Thursday, January 01, 2009

WOULDA' IF I COULDA'



Sierra Blanca from White Sands National Monument, New Mexico May 1992
Yes, the bottom image is merely a crop from the top image. However, it points up both the advantages and limitations of shooting large format. I shot the "wider" view with my 450mm Nikkor on a 4x5 Cambo, but the lower image is what I really wanted to shoot. Shooting compressed long lens views with a 4x5 is all but impossible unless you are really wealthy and can afford such exotics such as the 1200mm Tele-Nikkor. The "cropped" image show one of the advantages of 4x5, literally you can crop the negative and still get something printable -- maybe.
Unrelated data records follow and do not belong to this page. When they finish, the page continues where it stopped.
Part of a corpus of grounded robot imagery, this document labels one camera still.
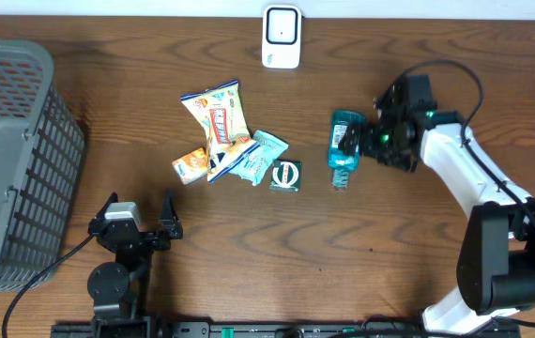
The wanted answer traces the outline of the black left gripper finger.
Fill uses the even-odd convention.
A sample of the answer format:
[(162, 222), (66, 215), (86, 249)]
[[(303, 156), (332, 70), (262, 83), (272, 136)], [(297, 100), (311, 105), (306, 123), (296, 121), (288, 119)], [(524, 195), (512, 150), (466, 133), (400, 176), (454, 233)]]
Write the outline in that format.
[(98, 211), (96, 216), (90, 221), (88, 224), (88, 235), (89, 236), (99, 236), (103, 230), (107, 227), (109, 224), (109, 221), (105, 217), (105, 213), (109, 206), (112, 203), (116, 203), (118, 201), (118, 196), (116, 192), (112, 192), (103, 207)]
[(177, 216), (170, 190), (167, 190), (163, 197), (159, 221), (162, 230), (167, 234), (169, 239), (183, 238), (183, 227)]

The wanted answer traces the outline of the teal deodorant bottle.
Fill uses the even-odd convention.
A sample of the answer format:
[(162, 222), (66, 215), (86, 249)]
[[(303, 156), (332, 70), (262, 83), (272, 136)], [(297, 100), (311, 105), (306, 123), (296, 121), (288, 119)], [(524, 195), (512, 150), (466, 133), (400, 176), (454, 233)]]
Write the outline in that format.
[(358, 139), (365, 122), (363, 114), (348, 110), (336, 110), (332, 115), (328, 165), (337, 191), (348, 187), (351, 174), (359, 167)]

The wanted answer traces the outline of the orange small carton box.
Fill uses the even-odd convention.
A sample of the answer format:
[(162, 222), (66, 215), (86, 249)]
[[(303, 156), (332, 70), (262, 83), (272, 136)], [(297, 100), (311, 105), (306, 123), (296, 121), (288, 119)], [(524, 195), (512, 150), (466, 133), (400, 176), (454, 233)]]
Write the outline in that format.
[(172, 161), (172, 166), (184, 185), (188, 185), (207, 175), (206, 151), (199, 147)]

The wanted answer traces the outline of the green Zam-Buk ointment box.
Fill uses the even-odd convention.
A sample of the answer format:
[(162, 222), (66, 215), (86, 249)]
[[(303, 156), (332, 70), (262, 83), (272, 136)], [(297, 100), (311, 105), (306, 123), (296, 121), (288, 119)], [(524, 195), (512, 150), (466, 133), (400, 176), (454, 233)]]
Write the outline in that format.
[(300, 161), (281, 161), (273, 163), (269, 188), (279, 192), (298, 192), (300, 190), (302, 164)]

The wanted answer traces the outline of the mint green wipes packet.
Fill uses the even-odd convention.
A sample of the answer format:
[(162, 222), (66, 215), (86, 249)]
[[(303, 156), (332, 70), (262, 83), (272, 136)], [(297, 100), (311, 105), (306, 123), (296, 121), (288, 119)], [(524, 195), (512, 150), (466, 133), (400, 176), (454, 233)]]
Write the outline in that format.
[(258, 148), (235, 166), (230, 173), (249, 180), (253, 186), (257, 186), (261, 183), (269, 166), (287, 150), (289, 145), (266, 131), (256, 131), (253, 140), (258, 144)]

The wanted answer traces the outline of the yellow snack chip bag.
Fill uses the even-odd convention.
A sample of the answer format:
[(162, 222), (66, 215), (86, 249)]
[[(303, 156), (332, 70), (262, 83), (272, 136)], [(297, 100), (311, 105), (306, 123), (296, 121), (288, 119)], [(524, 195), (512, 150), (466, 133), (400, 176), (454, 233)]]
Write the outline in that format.
[(239, 81), (232, 80), (180, 97), (205, 132), (209, 183), (230, 173), (260, 146), (246, 124), (238, 86)]

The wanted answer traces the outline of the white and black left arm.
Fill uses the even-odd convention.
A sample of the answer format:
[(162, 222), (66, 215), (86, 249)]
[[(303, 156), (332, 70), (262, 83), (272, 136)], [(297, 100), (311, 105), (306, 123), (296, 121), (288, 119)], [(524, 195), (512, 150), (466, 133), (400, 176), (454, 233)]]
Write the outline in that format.
[(94, 268), (87, 280), (94, 302), (94, 338), (152, 338), (169, 333), (159, 318), (145, 312), (145, 305), (153, 253), (168, 251), (173, 240), (183, 238), (172, 192), (165, 192), (159, 229), (142, 231), (140, 222), (137, 205), (120, 202), (112, 193), (88, 225), (88, 233), (115, 255), (113, 261)]

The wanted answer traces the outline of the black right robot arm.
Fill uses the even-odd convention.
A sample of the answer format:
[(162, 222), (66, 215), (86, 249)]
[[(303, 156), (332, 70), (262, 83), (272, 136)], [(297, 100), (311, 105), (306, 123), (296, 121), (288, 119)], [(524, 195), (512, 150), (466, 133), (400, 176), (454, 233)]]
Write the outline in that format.
[(331, 122), (329, 163), (353, 171), (360, 157), (412, 173), (434, 171), (467, 217), (457, 286), (421, 314), (438, 335), (476, 333), (493, 323), (525, 326), (535, 307), (535, 198), (512, 182), (455, 110), (441, 110), (428, 89), (394, 86), (374, 101), (376, 122), (339, 110)]
In this instance, this is one of my "snot" negatives and enlarging this small section of the image to anything bigger than about 8x10 inch is not acceptable. I once remarked to Ansel Adams while viewing his "Clearing Storm, Yosemite Valley" image, that when you looked closely, it was slightly grainy even though it was shot on 8x10. He merely replied that with 24-hours of development, any film will be grainy. That's the problem with trying to make....uh say, a 16x20 print of the cropped area. It would be very grainy, somewhat on the order of a pushed 35mm negative printed that size. Not too cool for a landscape image. I made the image I could with what I had, and while I like the clouds, it's not an image about the big mountain. Sierra Blanca stands, at last count, 12,003 feet above sea level, and when one is standing in the middle of all that white, it does seem to tower watchfully over the Tularosa Valley in which White Sands National Monument resides. But not in my picture.